Second, eco-friendly construction materials such as loess are limited in terms of use conditions and construction conditions, and can not be used depending on the purpose or type of the building. Therefore, the problem of low versatility, restriction on construction conditions, .

Third, in the case of agricultural fertilizer, there is a growing demand for organic fertilizer according to the organic farming method according to recent well-being craze, but the problem of inconvenience such as handling, storage and transportation is solved.

In order to solve the above-described problems, the present invention provides a manufacturing method as follows.

(1) a step of blending mineral clay, sericite, and white oak to form a composition; (2) pulverizing the composition compounded in step (1) to 325mesh; and (3) pulverizing (4) molding the composition kneaded in step (3) into a ball having a diameter of 2 to 3 mm; and (5) kneading the composition kneaded in step (4) And firing the formed ball at 1150 to 1200 占 폚.

In addition, in the step (4), the ball is molded into a flammable powder and agitated, so that a flammable powder is applied to the surface of the ball, and a drying step in which the ball having been subjected to the coating step is ignited after being stirred, .

The composition of step (1) includes 80 parts by weight of sericite and 10 parts by weight of white oak, based on 10 parts by weight of mineral clay.

In addition, the mineral clay includes 60 to 500 natural mineral components, and includes bentonite.

The combustible powder is characterized by mixing coal powder and paper powder at a volume ratio of 1: 1. The paper powder is obtained by mixing waste paper and waste cooking oil, followed by drying and pulverizing.

In the method of using the purified soil according to the present invention, the purified soil produced by the method of producing the purified soil is used as a warm mat, a cushion, a waist feminine unit, an eco-friendly building material, or agricultural fertilizer.

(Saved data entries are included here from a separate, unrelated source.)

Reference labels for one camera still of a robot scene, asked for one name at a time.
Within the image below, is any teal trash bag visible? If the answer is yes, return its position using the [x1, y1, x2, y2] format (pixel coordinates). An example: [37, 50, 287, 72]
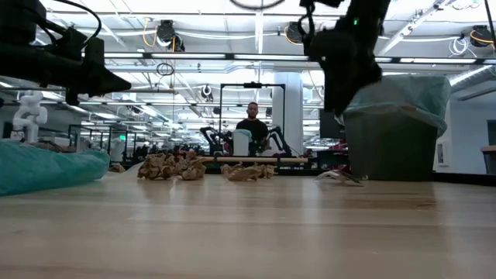
[0, 138, 112, 197]

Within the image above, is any dark grey trash bin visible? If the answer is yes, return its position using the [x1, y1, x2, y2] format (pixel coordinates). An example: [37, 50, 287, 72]
[343, 105, 439, 182]

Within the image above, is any person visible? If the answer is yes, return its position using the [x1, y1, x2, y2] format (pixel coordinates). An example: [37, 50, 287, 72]
[235, 102, 270, 156]

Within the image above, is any white background trash bin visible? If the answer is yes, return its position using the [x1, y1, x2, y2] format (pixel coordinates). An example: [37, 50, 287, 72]
[232, 129, 253, 157]

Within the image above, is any background wooden table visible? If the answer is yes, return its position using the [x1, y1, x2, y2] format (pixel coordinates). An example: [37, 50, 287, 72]
[197, 157, 309, 164]

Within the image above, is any black background gantry frame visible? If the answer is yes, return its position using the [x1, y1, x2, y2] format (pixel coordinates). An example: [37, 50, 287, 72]
[219, 81, 287, 156]

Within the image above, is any grey cart with wooden top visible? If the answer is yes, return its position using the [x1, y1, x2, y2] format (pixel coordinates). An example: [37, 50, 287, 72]
[481, 145, 496, 174]

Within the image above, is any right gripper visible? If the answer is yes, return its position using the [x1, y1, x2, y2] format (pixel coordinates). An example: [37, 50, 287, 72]
[309, 17, 384, 116]

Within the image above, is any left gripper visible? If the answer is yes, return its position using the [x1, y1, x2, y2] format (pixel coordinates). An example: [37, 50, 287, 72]
[0, 37, 133, 98]

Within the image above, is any brown cardboard pile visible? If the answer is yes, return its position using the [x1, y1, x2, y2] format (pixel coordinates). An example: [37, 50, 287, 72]
[29, 142, 77, 153]

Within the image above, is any light blue trash bag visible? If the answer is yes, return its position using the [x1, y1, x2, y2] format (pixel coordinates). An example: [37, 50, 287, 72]
[343, 74, 453, 137]

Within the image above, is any clear plastic wrapper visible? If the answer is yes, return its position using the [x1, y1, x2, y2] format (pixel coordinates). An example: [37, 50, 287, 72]
[314, 169, 364, 188]

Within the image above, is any black ceiling cable reel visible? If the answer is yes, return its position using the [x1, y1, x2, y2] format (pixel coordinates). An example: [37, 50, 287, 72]
[157, 19, 186, 53]
[285, 21, 311, 46]
[470, 25, 496, 48]

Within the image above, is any silver air duct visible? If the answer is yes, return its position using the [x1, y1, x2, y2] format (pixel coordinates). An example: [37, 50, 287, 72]
[449, 64, 496, 102]

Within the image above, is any long ceiling light strip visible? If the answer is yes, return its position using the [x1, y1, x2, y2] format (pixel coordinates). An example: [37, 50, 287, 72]
[81, 52, 496, 65]

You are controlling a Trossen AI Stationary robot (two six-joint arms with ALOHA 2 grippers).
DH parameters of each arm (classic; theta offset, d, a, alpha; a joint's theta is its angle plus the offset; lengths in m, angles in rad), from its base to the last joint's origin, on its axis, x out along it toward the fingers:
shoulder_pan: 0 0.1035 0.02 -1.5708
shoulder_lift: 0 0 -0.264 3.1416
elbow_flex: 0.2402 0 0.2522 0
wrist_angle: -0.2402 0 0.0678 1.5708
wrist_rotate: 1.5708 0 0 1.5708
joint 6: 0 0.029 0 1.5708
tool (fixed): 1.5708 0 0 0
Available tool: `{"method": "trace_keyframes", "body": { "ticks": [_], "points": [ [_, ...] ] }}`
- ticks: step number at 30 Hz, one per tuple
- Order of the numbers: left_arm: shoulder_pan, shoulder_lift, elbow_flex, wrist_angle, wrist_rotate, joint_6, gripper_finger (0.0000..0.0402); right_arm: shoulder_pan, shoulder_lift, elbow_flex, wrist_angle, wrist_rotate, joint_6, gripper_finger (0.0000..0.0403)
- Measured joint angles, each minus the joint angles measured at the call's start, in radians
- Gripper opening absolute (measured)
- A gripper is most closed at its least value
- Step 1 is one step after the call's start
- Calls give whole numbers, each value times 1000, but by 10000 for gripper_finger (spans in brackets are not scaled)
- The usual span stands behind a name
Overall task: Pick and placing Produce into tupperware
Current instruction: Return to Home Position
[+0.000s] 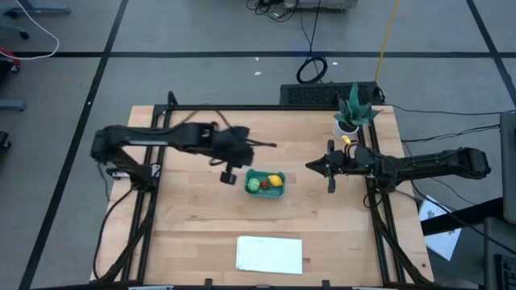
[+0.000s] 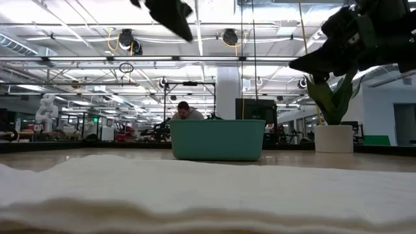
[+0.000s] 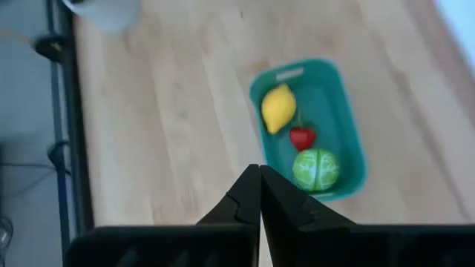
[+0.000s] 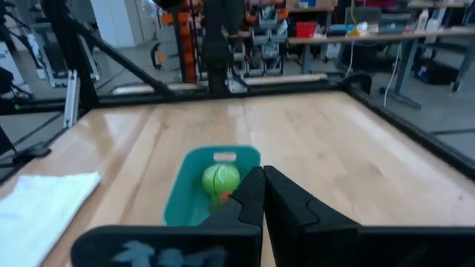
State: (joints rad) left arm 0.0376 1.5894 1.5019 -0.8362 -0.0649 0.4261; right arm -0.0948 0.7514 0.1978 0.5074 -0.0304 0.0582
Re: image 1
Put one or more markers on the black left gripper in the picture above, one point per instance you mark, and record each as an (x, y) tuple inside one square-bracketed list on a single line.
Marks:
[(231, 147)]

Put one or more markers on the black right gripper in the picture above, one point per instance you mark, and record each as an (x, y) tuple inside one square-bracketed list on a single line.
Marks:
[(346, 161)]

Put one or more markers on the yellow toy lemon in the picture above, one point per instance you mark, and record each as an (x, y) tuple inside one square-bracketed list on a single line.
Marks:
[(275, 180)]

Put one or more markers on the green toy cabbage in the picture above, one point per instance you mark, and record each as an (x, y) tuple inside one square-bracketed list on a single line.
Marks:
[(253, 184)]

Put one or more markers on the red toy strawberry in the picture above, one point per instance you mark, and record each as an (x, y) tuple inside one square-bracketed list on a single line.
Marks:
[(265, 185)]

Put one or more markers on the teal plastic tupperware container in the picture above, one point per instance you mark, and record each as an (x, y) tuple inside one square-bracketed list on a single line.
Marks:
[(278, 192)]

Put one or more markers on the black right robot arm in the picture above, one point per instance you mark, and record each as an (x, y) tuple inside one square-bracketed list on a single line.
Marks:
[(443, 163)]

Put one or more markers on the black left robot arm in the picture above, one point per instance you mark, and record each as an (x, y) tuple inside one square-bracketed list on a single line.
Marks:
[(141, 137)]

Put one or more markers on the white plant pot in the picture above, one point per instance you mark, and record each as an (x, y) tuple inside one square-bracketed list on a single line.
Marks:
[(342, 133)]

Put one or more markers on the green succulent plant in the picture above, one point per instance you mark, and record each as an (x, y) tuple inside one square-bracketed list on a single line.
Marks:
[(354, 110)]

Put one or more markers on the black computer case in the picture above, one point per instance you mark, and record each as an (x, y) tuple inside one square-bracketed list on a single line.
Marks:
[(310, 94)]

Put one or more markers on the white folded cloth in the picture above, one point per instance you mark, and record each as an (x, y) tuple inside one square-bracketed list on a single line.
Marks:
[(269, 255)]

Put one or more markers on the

The method for producing a purified soil according to the present invention and the method for using the purified soil have the following effects.

First, since the far-infrared ray emitting material can be formed of a composition formed with a ball of 2 to 3 mm and can be uniformly arranged on a mat, the effect of far-infrared ray irradiation can be uniform over the mat, , Breakage or detachment of the gemstones is prevented, and the defective product can be reduced.

Second, the far infrared ray and anion radiation material are formed into a ball of 2 to 3 mm and then fired at a high temperature to be an eco-friendly building material according to the composition of the composition. Also, the structure can be used for various buildings by its structure , The construction conditions can be used without being different from general construction materials, and therefore, the ease of construction can be increased.

Third, the present invention relates to a fertilizer for agricultural use, which can form a clay containing minerals with a ball, thereby eliminating inconvenience in handling, storage and transportation of conventional organic fertilizers, and can supply minerals necessary for plant growth There is an effect that it is possible to prevent a certain part of the disease caused by the negative ion radiation and the far-infrared radiation component.

Fourth, it is possible to provide a functional purification soil which can be used for various purposes such as a far-infrared radiation material of a warm mat, an eco-friendly construction material, and agricultural fertilizer.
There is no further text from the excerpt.